(YOUR GOAL):
The data below should be retyped exactly, with the pictures left out.

(MATERIAL PROVIDED):
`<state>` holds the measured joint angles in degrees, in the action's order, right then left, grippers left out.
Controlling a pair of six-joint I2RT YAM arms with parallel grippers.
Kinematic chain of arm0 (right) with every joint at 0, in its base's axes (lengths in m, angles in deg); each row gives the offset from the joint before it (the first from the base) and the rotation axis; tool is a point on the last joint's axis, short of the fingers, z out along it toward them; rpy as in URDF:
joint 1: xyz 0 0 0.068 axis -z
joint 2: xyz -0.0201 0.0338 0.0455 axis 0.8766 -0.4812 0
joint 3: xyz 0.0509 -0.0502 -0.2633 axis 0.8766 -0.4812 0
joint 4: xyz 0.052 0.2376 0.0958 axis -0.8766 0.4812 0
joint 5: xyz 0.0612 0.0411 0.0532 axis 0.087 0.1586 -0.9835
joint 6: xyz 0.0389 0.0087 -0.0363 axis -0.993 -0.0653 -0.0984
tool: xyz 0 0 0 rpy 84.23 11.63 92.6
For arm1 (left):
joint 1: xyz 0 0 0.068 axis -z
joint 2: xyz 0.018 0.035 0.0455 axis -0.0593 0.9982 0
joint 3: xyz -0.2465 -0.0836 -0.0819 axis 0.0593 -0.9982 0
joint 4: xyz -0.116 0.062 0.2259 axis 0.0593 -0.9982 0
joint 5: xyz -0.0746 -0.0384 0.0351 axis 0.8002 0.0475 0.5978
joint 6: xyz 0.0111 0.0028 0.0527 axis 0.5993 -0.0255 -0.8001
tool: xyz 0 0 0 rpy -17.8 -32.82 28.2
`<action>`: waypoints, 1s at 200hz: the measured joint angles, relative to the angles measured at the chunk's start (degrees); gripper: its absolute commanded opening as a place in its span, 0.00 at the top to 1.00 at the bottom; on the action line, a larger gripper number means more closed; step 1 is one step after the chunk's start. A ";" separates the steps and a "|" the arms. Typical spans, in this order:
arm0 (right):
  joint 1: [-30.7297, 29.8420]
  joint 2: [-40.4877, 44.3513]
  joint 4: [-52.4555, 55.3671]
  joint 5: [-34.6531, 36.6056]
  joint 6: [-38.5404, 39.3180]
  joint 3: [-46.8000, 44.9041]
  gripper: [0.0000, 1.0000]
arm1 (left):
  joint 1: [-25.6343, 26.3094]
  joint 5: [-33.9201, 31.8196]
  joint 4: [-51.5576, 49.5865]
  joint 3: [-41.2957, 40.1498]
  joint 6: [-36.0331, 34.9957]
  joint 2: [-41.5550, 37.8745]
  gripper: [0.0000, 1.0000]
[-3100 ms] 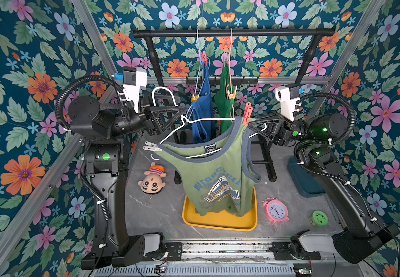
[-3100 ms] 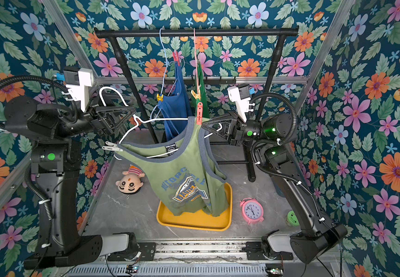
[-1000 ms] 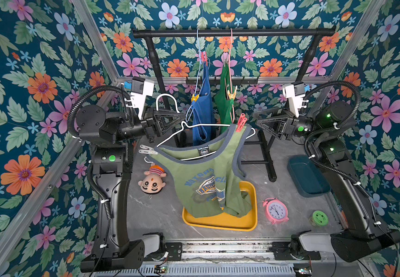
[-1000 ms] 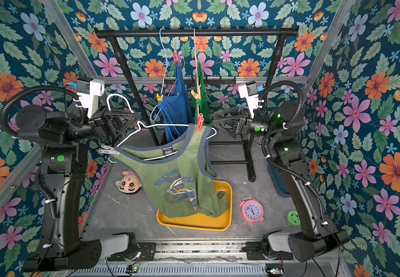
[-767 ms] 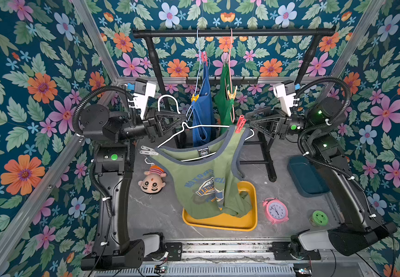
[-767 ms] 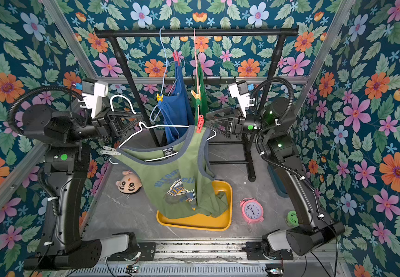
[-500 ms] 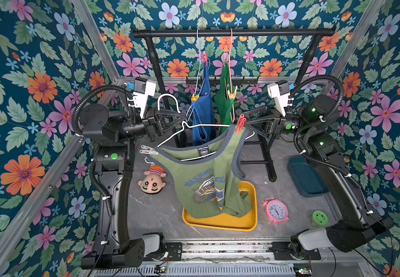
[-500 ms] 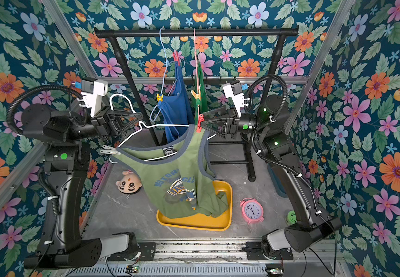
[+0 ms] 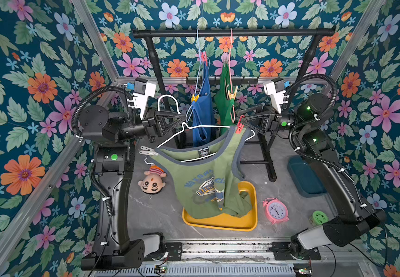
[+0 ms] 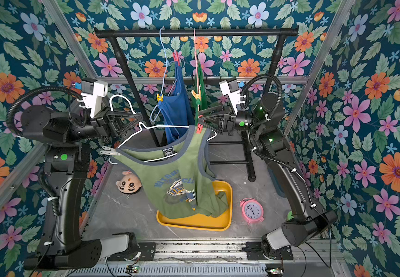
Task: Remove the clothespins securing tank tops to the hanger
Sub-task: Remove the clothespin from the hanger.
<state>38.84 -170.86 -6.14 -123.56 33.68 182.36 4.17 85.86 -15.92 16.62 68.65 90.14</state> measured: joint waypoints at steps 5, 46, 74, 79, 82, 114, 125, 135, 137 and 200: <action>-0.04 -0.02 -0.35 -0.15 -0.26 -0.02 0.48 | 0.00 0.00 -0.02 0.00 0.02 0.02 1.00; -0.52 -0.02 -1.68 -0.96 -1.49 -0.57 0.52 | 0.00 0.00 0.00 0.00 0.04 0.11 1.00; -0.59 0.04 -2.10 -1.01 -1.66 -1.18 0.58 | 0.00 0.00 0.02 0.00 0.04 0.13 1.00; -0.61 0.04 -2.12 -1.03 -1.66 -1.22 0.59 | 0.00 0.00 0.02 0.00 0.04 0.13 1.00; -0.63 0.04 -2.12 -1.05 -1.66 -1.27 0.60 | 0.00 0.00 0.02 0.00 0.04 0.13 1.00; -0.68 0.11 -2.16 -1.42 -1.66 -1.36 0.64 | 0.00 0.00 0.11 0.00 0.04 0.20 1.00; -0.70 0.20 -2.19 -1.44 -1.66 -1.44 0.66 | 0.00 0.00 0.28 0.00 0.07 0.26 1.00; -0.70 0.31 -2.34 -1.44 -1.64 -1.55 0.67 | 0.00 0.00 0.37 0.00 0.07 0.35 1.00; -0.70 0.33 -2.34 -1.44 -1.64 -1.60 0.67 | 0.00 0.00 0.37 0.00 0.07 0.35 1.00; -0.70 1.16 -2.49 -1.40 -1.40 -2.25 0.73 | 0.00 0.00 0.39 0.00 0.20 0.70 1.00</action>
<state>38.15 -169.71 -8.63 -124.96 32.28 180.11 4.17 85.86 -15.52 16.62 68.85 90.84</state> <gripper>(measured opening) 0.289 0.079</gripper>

(FINISHED TASK):
`<state>` holds the measured joint angles in degrees, in the action's order, right then left, grippers left out.
Controlling a pair of six-joint I2RT YAM arms with parallel grippers.
Kinematic chain of arm0 (right) with every joint at 0, in its base's axes (lengths in m, angles in deg); each row gives the offset from the joint before it (the first from the base) and the rotation axis; tool is a point on the last joint's axis, short of the fingers, z out along it toward them; rpy as in URDF:
joint 1: xyz 0 0 0.068 axis -z
joint 2: xyz -0.0201 0.0338 0.0455 axis 0.8766 -0.4812 0
joint 3: xyz 0.0509 -0.0502 -0.2633 axis 0.8766 -0.4812 0
joint 4: xyz 0.052 0.2376 0.0958 axis -0.8766 0.4812 0
joint 5: xyz 0.0612 0.0411 0.0532 axis 0.087 0.1586 -0.9835
joint 6: xyz 0.0389 0.0087 -0.0363 axis -0.993 -0.0653 -0.0984
tool: xyz 0 0 0 rpy 84.23 11.63 92.6
For arm1 (left):
joint 1: xyz 0 0 0.068 axis -z
joint 2: xyz 0.018 0.035 0.0455 axis -0.0593 0.9982 0
joint 3: xyz -0.2465 -0.0836 -0.0819 axis 0.0593 -0.9982 0
joint 4: xyz -0.116 0.062 0.2259 axis 0.0593 -0.9982 0
joint 5: xyz -0.0746 -0.0384 0.0351 axis 0.8002 0.0475 0.5978
joint 6: xyz 0.0111 0.0028 0.0527 axis 0.5993 -0.0255 -0.8001
tool: xyz 0 0 0 rpy -17.8 -32.82 28.2
`<action>`: waypoints, 1s at 200hz: the measured joint angles, relative to the angles measured at the chunk's start (degrees); gripper: its absolute commanded opening as a place in its span, 0.00 at the top to 1.00 at the bottom; on the action line, a larger gripper number means more closed; step 1 is one step after the chunk's start. A ";" separates the steps and a "|" the arms. Typical spans, in this order:
arm0 (right):
  joint 1: [-30.7297, 29.8420]
  joint 2: [-40.4877, 44.3513]
  joint 4: [-52.4555, 55.3671]
  joint 5: [-34.6531, 36.6056]
  joint 6: [-38.5404, 39.3180]
  joint 3: [-46.8000, 44.9041]
  gripper: [0.0000, 1.0000]
arm1 (left):
  joint 1: [-25.6343, 26.3094]
  joint 5: [-33.9201, 31.8196]
  joint 4: [-51.5576, 49.5865]
  joint 3: [-41.2957, 40.1498]
  joint 6: [-36.0331, 34.9957]
  joint 2: [-41.5550, 37.8745]
  gripper: [0.0000, 1.0000]
[-3100 ms] 
[-3100 ms] 
[-1000 ms] 
[-1000 ms] 
[-767 ms] 
[-767 ms] 
[-500 ms] 
[-500 ms] 
[+0 ms] 
[+0 ms] 
Task: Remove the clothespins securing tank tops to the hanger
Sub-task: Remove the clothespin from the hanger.
<state>38.84 -170.86 -6.14 -123.56 33.68 182.36 4.17 85.86 -15.92 16.62 68.65 90.14</state> measured: joint waypoints at steps 5, 46, 74, 79, 82, 114, 125, 135, 137 and 200: <action>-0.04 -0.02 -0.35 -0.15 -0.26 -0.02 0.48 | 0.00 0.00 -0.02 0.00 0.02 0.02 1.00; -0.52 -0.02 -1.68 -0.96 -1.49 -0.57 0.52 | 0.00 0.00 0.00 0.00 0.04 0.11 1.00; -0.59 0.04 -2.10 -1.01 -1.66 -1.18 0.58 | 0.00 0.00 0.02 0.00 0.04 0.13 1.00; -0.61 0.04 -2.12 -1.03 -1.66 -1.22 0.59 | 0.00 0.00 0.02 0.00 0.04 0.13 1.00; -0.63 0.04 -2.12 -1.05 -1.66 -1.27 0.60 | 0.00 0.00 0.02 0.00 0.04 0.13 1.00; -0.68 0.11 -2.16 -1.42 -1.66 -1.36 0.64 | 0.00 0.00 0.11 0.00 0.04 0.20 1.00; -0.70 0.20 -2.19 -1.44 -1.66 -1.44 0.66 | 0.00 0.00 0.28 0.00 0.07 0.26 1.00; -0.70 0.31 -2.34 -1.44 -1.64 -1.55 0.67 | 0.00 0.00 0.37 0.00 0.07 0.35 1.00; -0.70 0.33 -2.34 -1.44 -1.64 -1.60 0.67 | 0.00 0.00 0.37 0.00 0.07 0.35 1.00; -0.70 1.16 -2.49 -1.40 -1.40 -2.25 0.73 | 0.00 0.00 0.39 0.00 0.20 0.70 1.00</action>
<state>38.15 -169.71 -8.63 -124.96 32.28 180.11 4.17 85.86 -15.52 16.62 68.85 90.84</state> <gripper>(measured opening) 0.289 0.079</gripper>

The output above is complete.